→ What you have to do
Gather all lines from the material that contain the word "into".

→ Source data
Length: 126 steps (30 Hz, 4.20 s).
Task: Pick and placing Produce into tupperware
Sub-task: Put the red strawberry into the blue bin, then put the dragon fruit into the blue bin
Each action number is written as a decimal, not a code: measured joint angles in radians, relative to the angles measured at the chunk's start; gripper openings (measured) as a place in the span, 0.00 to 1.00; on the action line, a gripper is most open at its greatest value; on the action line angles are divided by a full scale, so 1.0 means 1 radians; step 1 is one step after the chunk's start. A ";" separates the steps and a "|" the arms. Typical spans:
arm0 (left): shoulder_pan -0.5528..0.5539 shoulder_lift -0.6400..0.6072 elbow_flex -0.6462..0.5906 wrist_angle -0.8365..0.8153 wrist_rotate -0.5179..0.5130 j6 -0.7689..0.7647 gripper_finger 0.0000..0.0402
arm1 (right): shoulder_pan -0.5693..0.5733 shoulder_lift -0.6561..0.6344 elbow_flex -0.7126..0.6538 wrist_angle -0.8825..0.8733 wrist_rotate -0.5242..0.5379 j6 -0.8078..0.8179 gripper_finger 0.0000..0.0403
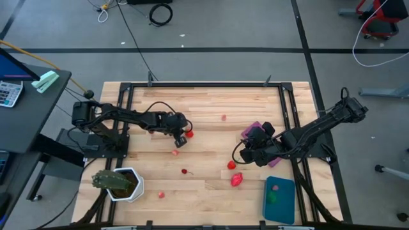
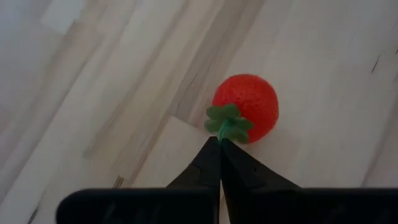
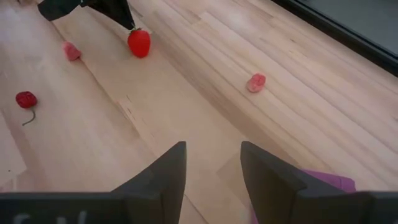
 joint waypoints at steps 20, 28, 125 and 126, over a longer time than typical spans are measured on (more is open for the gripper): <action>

→ Response for this exercise
Task: Pick and placing Produce into tupperware
Sub-task: Put the red strawberry into the blue bin, then put the dragon fruit into the blue bin

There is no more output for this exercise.